Here we are almost three years later and I’m having another one of those “Where am I right now?” moments. This month I hit the year mark for working at Keuka College. I’ve traveled for weeks on end, decisioned hundreds and hundreds of applications, and met more people than I’ll ever be able to remember. I’ve officially lived in Geneva for over a year and Leif and I are regulars at the Chinese restaurant across the street from our apartment. And all I’m left thinking is where the heck am I right now?
I guess I always thought my life was going to be something glamorous. That I was going to be an actress, an astronaut, the secretary of state, and/or a secret agent. But I’m not and sometimes I feel like a failure. I know I must not be alone in questioning my life course. I know others out there must be on a different path than they expected as well. But sometimes it just seems like everybody else has got it together and I…don’t. Maybe you’re surprised I’m saying this. Maybe my instagram feed or my smile has conveyed some sort of confidence that I’ve got my life all together. Well, be assured, I don’t.
Today though, as I sniffled and coughed through a sick day, I realized something.
I realized that, luckily, it makes no difference if I have my life together or not.
I realized that, luckily, the value of my life is not based on how it looks or even how it feels.
And that is something I will have to keep reminding myself every single day – especially when those “where am I?” and “how did I get here?” questions show themselves.
There’s beauty in finding the love and grace that surrounds you every day in the littlest ways. For me they are: family game nights, youth group kids, singing with my mum, buying flannel sheets with Leif, finding an extra fruit roll-up hidden in the cupboard, watching a new movie, sending a friend a gift, crafting with my little sisters.

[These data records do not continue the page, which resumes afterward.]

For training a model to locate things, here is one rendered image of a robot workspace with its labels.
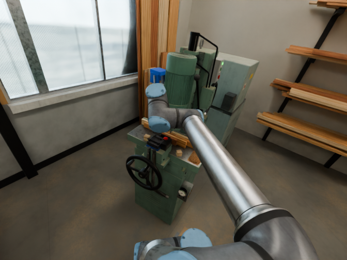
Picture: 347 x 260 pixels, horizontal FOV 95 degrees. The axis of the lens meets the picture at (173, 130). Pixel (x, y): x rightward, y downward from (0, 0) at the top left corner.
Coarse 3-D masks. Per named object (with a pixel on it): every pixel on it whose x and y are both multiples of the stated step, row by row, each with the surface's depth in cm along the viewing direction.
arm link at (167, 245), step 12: (156, 240) 65; (168, 240) 71; (144, 252) 62; (156, 252) 45; (168, 252) 34; (180, 252) 22; (192, 252) 22; (204, 252) 21; (216, 252) 21; (228, 252) 21; (240, 252) 21; (252, 252) 21; (264, 252) 21
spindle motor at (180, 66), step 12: (168, 60) 90; (180, 60) 86; (192, 60) 87; (168, 72) 93; (180, 72) 89; (192, 72) 92; (168, 84) 95; (180, 84) 93; (168, 96) 100; (180, 96) 98
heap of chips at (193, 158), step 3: (192, 153) 112; (195, 153) 111; (192, 156) 109; (195, 156) 108; (189, 159) 108; (192, 159) 107; (195, 159) 107; (198, 159) 107; (192, 162) 107; (195, 162) 106; (198, 162) 106; (198, 165) 106
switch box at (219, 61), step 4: (212, 60) 111; (216, 60) 110; (220, 60) 109; (212, 64) 112; (216, 64) 111; (220, 64) 111; (216, 68) 112; (216, 72) 113; (212, 76) 116; (216, 76) 115; (212, 80) 117; (216, 80) 119
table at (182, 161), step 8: (136, 128) 130; (144, 128) 131; (128, 136) 124; (136, 136) 122; (152, 136) 124; (144, 144) 119; (184, 152) 114; (168, 160) 111; (176, 160) 111; (184, 160) 108; (192, 168) 107
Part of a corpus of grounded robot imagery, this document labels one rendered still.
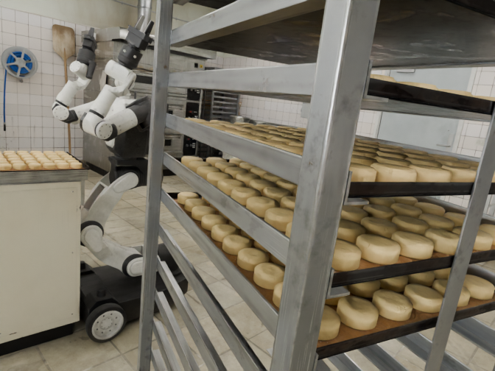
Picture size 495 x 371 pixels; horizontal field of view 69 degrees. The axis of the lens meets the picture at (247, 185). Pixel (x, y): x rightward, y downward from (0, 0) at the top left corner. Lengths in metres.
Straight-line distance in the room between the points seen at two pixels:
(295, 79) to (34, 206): 1.59
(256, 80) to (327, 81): 0.18
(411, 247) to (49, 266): 1.73
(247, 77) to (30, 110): 5.54
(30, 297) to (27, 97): 4.22
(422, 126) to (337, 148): 4.98
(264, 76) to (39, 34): 5.62
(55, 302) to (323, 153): 1.88
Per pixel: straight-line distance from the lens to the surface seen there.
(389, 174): 0.41
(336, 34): 0.30
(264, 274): 0.52
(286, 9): 0.44
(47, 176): 1.84
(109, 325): 2.13
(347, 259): 0.39
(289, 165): 0.38
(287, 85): 0.40
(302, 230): 0.32
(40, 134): 6.02
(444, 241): 0.53
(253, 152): 0.45
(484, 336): 0.77
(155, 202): 0.90
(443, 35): 0.53
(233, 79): 0.53
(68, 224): 1.92
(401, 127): 5.37
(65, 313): 2.13
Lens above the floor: 1.29
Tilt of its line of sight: 13 degrees down
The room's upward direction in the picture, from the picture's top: 7 degrees clockwise
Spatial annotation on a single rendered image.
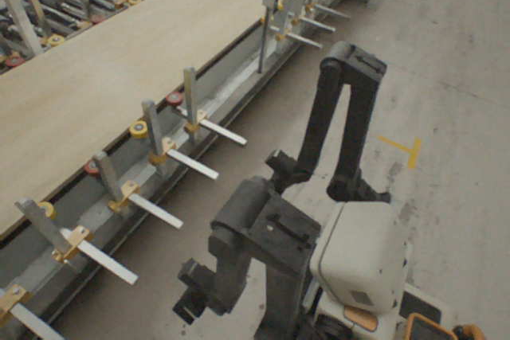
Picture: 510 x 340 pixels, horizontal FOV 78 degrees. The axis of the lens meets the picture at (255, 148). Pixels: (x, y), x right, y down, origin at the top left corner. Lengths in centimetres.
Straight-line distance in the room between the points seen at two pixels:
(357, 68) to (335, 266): 41
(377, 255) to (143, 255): 168
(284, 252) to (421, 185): 251
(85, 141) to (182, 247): 97
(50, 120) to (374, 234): 140
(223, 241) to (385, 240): 43
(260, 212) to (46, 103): 147
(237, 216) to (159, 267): 175
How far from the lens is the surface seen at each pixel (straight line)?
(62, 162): 149
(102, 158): 118
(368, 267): 70
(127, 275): 125
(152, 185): 156
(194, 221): 223
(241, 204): 41
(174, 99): 163
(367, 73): 70
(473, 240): 282
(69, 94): 178
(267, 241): 40
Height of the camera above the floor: 198
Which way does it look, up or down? 50 degrees down
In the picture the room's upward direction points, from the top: 9 degrees clockwise
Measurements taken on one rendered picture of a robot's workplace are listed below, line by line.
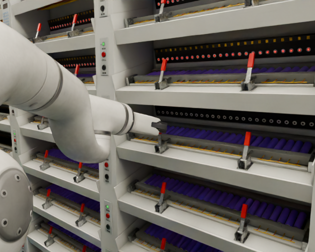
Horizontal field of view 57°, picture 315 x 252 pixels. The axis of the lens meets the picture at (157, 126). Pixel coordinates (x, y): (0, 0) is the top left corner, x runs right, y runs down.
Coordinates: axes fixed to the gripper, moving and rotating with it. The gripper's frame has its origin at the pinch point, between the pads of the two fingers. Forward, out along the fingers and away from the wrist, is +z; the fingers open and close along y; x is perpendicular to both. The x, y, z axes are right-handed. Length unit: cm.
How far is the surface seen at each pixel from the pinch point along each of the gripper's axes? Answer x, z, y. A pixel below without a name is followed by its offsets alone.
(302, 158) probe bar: -2.9, 6.3, 38.7
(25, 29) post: 39, -4, -88
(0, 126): -10, 2, -112
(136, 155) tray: -10.1, 1.6, -8.9
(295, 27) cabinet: 31.5, 11.5, 31.6
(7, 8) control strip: 46, -13, -91
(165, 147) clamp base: -5.8, 3.1, 1.0
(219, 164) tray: -7.6, 1.8, 20.2
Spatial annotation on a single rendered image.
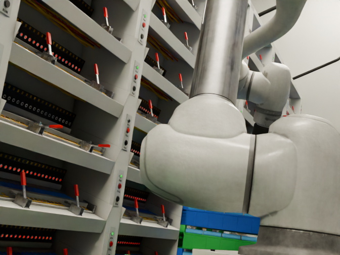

I’m finding that once I focus on those beautiful moments, I have no time to ask “where am I?” because I’m right where I wanted to be all along.
I’m encouraged as I reflect on John 16:33:
I have said these things to you, that in me you may have peace. In the world you will have tribulation. But take heart, I have overcome the world.
It doesn’t matter if I end up working at Romp’N’Roll the rest of my life. It doesn’t matter if a crazy person ends up becoming president. And it certainly doesn’t matter if I never become something of value in the eyes of the world. The world has already been overcome and knowing that, I can have peace.